Although humans can read scanned pages (just as we do paper pages), a computer understands these pages as no more than image files with black and white areas. In order to search, index, analyze, or rearrange these books, we need to provide the computer with electronic text as well as page images.
Like most things, this text can either be generated by hand or by machine. The automated creation of electronic text is generally known as optical character recognition (OCR). In this process, software attempts to “read” the page images and map each chunk of black pixels it sees to the correct character or symbol. OCR technology is used in large scale digitization projects like Google Books and Hathi Trust, as well as in common software such as Adobe Acrobat. The full-text search functions that are offered in the ECCO and Evans databases rely on OCR technology.
OCR software is improving all the time. It works very well on modern books, but the older the book, the more the software struggles. For books printed before 1700, and for images that are blurry, spotty, or have other quality issues, it fails almost entirely, which is why the stand-alone EEBO database doesn’t include any searchable electronic text at all.

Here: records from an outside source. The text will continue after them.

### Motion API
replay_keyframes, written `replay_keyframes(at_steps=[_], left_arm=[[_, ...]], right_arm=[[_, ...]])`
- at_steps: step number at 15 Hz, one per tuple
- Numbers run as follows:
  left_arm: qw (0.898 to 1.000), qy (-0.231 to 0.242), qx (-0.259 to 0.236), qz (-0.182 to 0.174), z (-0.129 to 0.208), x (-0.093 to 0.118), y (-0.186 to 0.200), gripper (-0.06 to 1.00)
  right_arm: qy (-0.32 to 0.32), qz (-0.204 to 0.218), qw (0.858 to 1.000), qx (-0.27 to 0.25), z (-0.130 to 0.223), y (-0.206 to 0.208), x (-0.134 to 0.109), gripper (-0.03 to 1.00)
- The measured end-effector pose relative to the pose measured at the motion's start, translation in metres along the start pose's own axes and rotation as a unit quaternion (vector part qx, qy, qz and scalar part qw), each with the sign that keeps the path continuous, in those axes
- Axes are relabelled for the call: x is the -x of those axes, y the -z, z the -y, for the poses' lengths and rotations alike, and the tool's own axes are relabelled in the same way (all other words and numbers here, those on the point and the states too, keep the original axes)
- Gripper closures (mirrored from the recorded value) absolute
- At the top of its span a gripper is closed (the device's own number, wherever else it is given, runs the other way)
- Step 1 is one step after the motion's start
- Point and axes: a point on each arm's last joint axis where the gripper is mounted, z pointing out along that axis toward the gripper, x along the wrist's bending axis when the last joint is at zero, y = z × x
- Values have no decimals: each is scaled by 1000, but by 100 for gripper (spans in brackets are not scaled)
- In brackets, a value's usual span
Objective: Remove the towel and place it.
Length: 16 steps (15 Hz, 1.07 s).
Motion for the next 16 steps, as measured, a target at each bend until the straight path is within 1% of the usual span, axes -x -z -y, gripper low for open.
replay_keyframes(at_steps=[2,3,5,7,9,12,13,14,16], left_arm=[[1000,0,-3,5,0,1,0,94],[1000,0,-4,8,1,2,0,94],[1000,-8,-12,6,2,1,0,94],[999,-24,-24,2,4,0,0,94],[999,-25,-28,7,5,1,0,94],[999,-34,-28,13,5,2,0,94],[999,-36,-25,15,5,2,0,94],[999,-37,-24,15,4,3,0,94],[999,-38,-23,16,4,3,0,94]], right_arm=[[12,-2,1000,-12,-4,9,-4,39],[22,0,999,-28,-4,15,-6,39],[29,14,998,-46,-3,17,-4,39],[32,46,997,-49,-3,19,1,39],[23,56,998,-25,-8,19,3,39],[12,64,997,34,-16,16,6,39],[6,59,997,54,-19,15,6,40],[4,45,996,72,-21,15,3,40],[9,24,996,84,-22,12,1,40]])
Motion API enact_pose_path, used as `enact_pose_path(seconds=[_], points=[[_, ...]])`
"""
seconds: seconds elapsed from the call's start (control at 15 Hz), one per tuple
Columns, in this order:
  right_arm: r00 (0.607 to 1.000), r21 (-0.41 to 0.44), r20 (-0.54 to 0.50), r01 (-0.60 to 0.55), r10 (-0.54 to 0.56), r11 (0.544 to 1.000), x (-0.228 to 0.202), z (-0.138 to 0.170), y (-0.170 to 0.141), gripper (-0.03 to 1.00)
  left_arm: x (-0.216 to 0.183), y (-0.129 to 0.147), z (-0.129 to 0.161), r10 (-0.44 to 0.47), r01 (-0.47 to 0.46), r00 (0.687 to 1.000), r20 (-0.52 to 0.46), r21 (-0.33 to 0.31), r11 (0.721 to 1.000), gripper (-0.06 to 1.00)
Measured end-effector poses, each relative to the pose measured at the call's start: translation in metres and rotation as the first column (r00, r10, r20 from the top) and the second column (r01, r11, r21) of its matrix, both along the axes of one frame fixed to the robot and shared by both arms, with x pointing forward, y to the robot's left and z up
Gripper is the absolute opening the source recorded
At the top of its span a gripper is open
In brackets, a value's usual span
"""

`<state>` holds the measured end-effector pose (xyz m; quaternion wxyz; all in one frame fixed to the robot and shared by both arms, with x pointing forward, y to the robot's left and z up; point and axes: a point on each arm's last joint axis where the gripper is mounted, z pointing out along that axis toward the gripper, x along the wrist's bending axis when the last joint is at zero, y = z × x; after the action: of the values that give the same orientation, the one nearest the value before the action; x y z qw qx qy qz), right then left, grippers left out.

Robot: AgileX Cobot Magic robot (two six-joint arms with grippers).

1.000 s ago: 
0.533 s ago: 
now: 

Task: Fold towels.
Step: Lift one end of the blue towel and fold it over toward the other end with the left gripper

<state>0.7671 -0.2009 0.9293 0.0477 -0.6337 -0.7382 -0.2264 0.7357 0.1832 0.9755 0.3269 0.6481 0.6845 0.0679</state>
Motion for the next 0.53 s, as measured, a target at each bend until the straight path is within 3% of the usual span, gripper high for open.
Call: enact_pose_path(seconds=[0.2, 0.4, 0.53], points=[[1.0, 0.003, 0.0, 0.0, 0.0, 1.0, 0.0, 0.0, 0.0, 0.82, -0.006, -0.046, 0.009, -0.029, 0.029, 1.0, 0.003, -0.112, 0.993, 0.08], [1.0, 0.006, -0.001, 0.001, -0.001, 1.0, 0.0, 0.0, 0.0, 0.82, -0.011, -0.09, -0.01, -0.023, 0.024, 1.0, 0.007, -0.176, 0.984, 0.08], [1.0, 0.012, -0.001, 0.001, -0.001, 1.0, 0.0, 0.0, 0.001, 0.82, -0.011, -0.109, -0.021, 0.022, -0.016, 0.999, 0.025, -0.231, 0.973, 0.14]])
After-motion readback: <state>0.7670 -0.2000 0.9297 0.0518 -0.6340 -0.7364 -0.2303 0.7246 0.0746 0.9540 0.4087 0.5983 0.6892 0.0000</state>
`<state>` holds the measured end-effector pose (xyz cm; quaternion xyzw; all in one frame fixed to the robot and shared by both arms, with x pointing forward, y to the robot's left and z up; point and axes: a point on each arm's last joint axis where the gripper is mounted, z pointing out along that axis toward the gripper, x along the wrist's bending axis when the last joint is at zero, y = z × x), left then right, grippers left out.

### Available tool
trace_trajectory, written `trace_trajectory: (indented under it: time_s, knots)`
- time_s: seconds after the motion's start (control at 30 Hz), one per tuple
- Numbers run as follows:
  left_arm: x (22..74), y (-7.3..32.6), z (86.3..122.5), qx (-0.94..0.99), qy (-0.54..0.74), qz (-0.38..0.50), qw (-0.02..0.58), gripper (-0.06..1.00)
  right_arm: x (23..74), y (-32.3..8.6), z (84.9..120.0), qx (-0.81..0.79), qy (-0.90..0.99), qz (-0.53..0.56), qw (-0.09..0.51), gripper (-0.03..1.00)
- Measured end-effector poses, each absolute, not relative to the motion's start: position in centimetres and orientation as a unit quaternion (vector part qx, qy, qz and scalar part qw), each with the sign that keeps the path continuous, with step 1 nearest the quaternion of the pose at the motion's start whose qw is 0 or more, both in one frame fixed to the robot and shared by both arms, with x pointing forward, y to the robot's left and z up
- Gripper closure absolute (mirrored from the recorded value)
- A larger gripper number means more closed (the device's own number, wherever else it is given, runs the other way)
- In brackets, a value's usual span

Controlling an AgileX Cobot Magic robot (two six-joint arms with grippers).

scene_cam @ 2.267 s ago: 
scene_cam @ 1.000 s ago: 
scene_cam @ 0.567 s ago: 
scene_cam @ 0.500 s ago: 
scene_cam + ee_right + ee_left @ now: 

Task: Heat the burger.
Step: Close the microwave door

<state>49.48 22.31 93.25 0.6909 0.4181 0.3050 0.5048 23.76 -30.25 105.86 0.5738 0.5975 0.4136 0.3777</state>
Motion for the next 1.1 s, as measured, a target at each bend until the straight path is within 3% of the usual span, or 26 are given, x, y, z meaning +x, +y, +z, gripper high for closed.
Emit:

That’s where the TCP comes in: we work with vendors manually key in the letters they see on the page. Each page is processed by more than one person, and the results are compared against one another, to generate electronic text that is 99.995% accurate. Keying is the greatest expense in the TCP’s budget. However, done by a person trained to identify the features of early modern texts, it is actually more cost effective than sorting through and correcting poor-quality OCR.
Why OCR Won’t Work:
Here is an example of a scanned page from EEBO, followed by the same page as read by OCR software:
Even when OCR works well, it is usually hidden from the view of the user and used only for indexing/searching, because it contains enough errors to be distracting to the reader. An added benefit of the TCP’s manually keyed text is that it is clean enough to be displayed. Therefore, in addition to supporting full text searching, the TCP offers modern-type transcriptions of these texts.